Lawmakers shouldn't pass buck to voters


Look up “Legislature” in a Google search (or, old school, in a dictionary) and it is defined something like this: A deliberative body of elected people empowered to make, change or repeal the laws the state.

But that definition seems horribly out-of-date for some legislators in Washington state. They seem to prefer to avoid deliberating and making decisions, preferring to let voters do their jobs.

That latest pass-the-buck moment came Sunday when the Republican-(with-two-Democrats)-controlled Senate approved three proposals asking voters to make major policy changes.

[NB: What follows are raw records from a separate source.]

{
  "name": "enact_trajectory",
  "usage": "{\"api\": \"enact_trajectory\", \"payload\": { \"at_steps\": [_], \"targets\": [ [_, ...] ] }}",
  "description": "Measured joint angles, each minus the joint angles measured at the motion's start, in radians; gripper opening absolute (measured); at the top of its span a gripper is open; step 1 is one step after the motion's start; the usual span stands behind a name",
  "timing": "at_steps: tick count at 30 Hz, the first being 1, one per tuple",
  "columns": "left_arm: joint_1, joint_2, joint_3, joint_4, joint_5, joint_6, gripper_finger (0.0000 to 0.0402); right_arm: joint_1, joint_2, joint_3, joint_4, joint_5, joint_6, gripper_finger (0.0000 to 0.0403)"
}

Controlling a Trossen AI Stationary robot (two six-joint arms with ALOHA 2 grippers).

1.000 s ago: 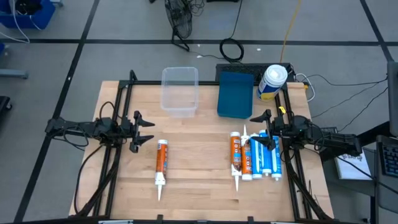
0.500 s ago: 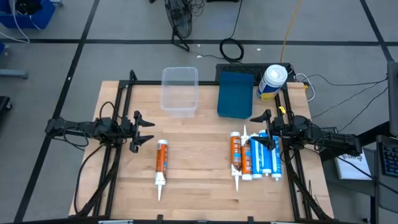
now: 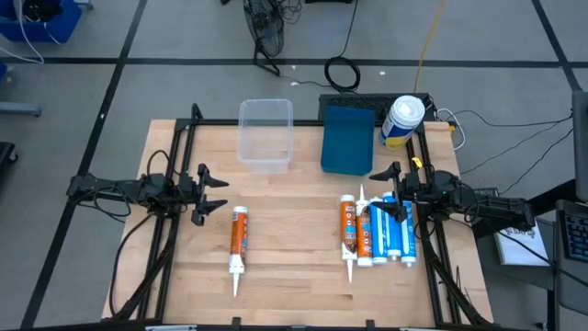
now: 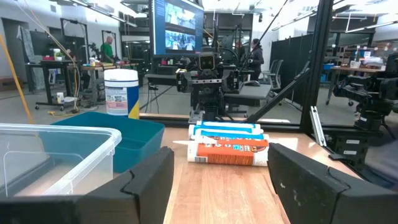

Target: Pick & place silicon tubes, Sealant and Lysol wipes

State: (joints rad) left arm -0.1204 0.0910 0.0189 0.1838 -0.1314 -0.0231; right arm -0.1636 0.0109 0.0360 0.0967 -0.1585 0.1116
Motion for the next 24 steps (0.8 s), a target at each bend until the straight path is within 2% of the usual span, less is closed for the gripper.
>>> {"api": "enact_trajectory", "payload": {
  "at_steps": [17, 19, 24],
  "targets": [
    [0.000, 0.000, 0.000, 0.000, 0.000, 0.000, 0.0255, 0.000, 0.000, 0.000, 0.003, 0.000, 0.001, 0.0391],
    [0.000, 0.000, 0.000, 0.000, 0.000, 0.000, 0.0255, 0.000, 0.000, 0.000, 0.014, -0.001, 0.048, 0.0391],
    [0.000, 0.000, 0.000, 0.000, 0.000, 0.000, 0.0255, 0.000, 0.000, 0.000, 0.022, 0.025, 0.289, 0.0391]
  ]
}}
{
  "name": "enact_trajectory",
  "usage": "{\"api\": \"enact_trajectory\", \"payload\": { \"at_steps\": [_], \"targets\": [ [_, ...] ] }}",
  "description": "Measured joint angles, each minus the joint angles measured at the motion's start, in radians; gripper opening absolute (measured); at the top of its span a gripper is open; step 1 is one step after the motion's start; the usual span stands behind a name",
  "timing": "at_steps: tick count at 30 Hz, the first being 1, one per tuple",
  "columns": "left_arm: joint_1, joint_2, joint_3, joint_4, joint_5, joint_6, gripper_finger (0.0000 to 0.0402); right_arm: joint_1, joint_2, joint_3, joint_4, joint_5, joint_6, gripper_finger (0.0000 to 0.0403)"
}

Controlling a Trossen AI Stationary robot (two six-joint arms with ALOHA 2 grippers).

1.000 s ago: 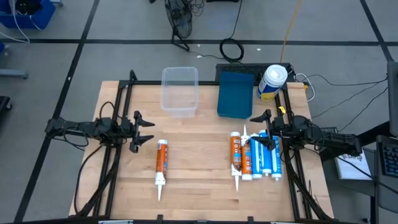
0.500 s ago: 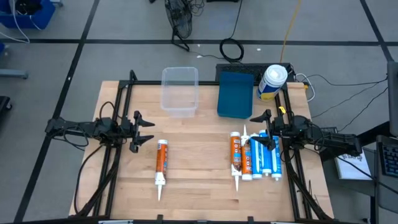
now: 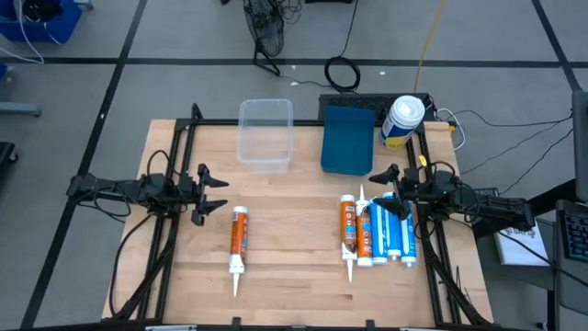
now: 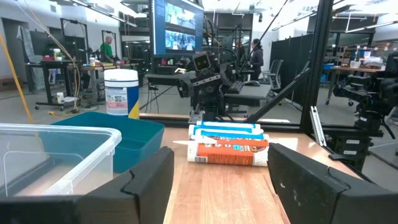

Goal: Pick & place silicon tubes, Sealant and Lysol wipes
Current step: Put the left blue sealant into the transparent bin

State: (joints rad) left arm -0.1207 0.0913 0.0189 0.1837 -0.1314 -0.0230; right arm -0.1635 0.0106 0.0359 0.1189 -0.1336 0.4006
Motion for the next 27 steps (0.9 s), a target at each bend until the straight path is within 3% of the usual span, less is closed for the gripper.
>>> {"api": "enact_trajectory", "payload": {
  "at_steps": [6, 24, 27],
  "targets": [
    [0.000, 0.000, 0.000, 0.000, 0.000, 0.000, 0.0255, 0.000, 0.000, 0.000, 0.062, 0.083, 0.033, 0.0391],
    [0.000, 0.000, 0.000, 0.000, 0.000, 0.000, 0.0255, 0.000, 0.000, 0.000, 0.088, 0.084, 0.007, 0.0391],
    [0.000, 0.000, 0.000, 0.000, 0.000, 0.000, 0.0255, 0.000, 0.000, 0.000, 0.089, 0.083, 0.075, 0.0391]
  ]
}}
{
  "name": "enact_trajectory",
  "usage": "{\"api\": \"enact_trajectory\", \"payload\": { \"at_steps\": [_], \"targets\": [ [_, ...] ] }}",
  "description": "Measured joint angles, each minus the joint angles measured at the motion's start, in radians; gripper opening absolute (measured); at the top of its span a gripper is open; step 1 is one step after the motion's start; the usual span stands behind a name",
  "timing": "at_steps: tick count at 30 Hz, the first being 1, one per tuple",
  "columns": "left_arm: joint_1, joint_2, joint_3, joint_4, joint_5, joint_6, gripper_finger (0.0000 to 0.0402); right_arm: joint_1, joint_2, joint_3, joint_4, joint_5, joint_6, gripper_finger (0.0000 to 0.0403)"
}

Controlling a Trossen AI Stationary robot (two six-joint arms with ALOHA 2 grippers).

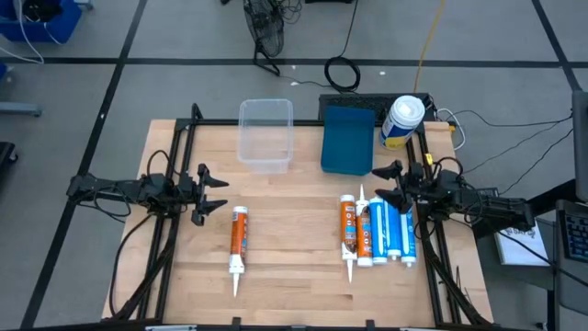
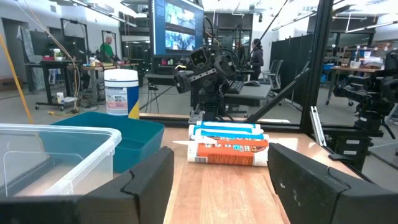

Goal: Pick & place silicon tubes, Sealant and Lysol wipes
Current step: Put the left blue sealant into the transparent bin

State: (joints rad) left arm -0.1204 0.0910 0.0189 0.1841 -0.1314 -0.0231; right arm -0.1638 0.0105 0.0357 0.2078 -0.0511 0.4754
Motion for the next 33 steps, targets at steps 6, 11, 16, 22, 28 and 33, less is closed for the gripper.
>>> {"api": "enact_trajectory", "payload": {
  "at_steps": [6, 11, 16, 22, 28, 33],
  "targets": [
    [0.000, 0.000, 0.000, 0.000, 0.000, 0.000, 0.0255, 0.000, 0.000, 0.000, 0.006, 0.051, 0.189, 0.0391],
    [0.000, 0.000, 0.000, 0.000, 0.000, 0.000, 0.0255, 0.000, 0.000, 0.000, 0.006, 0.051, 0.193, 0.0391],
    [0.000, 0.000, 0.000, 0.000, 0.000, 0.000, 0.0255, 0.000, 0.004, 0.000, 0.005, 0.109, 0.141, 0.0391],
    [0.000, 0.000, 0.000, 0.000, 0.000, 0.000, 0.0255, 0.003, 0.049, 0.000, 0.063, 0.040, 0.099, 0.0391],
    [0.000, 0.000, 0.000, 0.000, 0.000, 0.000, 0.0255, 0.063, 0.284, 0.100, 0.045, -0.006, 0.076, 0.0391],
    [0.000, 0.000, 0.000, 0.000, 0.000, 0.000, 0.0255, 0.116, 0.599, 0.416, -0.417, 0.096, 0.041, 0.0391]
  ]
}}
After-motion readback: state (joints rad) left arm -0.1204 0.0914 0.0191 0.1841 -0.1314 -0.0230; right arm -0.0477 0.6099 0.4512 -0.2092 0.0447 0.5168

One of the Senate proposals would give public school principals authority to reject teachers assigned to their buildings. Another would to place limits on the rate of growth for state spending except for education. And the last would approve overhauling how the state settles workers’ compensation claims.

None of these proposals seems particularly prudent.

All public school principals are part of a local school system. Each school local district has its policy on hiring — some might give the principal total contol, others much control and others little to no control. It is ultimately a local policy set by local school boards.

Setting limits on how much can be spent doesn’t allow lawmakers to set priorities, which is their job. And what if a fiscal emergency were to hit? This plan essentially lets a computer program write the state budget.

The third proposal might be a good place to start a thoughtful discussion on workers’ compensation reform, but such a complex issue needs to be looked at from many perspectives.

Sen. Steve Litzow, R-Mercer Island, said Senate leaders OK’d the referendums as a concession in budget negotiations.

Hmmm, that’s not a compelling reason for statewide elections on policy issues.

Litzow also said he was confident the first two referendums (principals and budget growth) would be approved by voters.

On this point, he is probably correct. That, however, has no bearing on whether they are worthy of consideration.

A referendum calling for free ice cream on days when the temperature is over 80 degrees could get ballot support.

So, too, could a ballot measure asking if the Legislature should be dissolved. That one might win by a landslide, but it’s not a good idea.

Legislators are elected to do what’s best for the state and its people. Serving as a senator or representative is a difficult job. It requires making tough decisions unpopular with some people.

Tossing contentious issues to the voters is a cop-out.